He left the army in 1951 and went to work in a textile business in Edinburgh, but racing had by then become a passion and he began competing in Formula Libre and in hillclimbs with pre-war ERAs. Some success led to him being offered a BRM drive in 1953. He left his job and turned professional. He made his F1 debut at the British GP in 1954, sharing a Maserati 250F with Prince Bira. Alhough he did a lot of testing for BRM his F1 career was rather intermittent but it was in sports cars that he really made an impact, winning the Le Mans 24 Hours in an Ecurie Ecosse Jaguar D-Type in 1956. He appeared a few weeks later at the British GP in a BRM but the engine failed quickly.
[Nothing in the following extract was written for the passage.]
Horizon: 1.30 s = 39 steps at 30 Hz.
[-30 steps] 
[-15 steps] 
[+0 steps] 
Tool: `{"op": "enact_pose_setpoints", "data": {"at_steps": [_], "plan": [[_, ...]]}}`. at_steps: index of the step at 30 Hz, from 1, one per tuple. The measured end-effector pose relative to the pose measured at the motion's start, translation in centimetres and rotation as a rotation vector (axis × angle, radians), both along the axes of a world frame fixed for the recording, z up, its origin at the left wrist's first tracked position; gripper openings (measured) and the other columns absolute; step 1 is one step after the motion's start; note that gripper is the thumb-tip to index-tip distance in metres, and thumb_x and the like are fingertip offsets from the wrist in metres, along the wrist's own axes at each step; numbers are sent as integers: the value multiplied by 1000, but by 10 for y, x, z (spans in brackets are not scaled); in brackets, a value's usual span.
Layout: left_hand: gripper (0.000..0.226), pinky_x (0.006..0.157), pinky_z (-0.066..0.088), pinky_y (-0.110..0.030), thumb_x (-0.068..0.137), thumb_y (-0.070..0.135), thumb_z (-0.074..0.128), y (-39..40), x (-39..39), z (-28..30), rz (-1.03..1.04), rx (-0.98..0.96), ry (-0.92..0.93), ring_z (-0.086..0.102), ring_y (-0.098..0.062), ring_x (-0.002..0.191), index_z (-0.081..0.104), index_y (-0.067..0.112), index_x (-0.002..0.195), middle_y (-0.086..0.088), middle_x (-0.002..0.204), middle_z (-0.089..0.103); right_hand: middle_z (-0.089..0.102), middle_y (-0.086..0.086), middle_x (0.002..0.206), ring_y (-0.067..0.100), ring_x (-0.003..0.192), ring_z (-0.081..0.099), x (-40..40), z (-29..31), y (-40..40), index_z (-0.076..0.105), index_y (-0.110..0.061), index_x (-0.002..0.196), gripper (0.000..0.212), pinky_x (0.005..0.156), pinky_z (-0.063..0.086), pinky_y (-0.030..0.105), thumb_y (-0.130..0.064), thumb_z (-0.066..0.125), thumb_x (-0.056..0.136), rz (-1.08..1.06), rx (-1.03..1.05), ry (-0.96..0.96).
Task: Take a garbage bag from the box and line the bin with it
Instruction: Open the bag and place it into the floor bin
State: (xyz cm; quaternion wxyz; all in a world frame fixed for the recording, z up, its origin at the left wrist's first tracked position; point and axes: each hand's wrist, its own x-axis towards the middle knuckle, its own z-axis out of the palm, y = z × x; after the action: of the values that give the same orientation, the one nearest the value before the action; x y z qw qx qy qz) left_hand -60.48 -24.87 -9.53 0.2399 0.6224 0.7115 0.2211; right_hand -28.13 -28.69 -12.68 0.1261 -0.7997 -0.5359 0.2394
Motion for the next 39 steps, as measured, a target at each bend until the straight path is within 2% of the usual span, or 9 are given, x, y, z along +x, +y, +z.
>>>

The Le Mans victory led to an invitation to drive for Connaught at the Italian GP and he made a big impression by finishing third behind Stirling Moss and a Ferrari shared by Peter Collins and Juan Manuel Fangio. He won Le Mans a second time in 1957 but then crashed a BRM at the French GP and suffered burns. A year later he crashed while taking part in practice for a sports car race at Rouen, hitting an ambulance in his Lotus 15 and suffering from crushed vertebrae and broken ribs. He was back in action in 1959 and beat Jack Brabham and Bruce McLaren to win the Lady Wigram Trophy in January and finished sixth at the French GP. In the autumn he won the Silver City Trophy F1 race at Snetterton (beating Brabham again).

 

In 1960 he was recruited by Team Lotus after the death of Alan Stacey at Spa and finished sixth at the French GP. At the end of the year he raced a factory Cooper in the United States GP at Riverside.

 

It was then that United Dominions Trust, which was sponsoring the UDT Laystall F1 team asked him to try to break the record of flying between Sydney and London using a World War II Mustang fighter. He had to abandon his attempt after suffering engine problems in Athens.

 

He was back out in New Zealand in 1962 to race for Lotus and to prepare for a second Sydney-London record attempt with another Mustang. As part of his preparations he set off from Melbourne’s Morabbin Airport to fly to Bankstown in Sydney on April 12. He ran into cloud in the Dandenong Ranges, to the east of Melbourne and crashed near the village of Kallista.

 

He was 38.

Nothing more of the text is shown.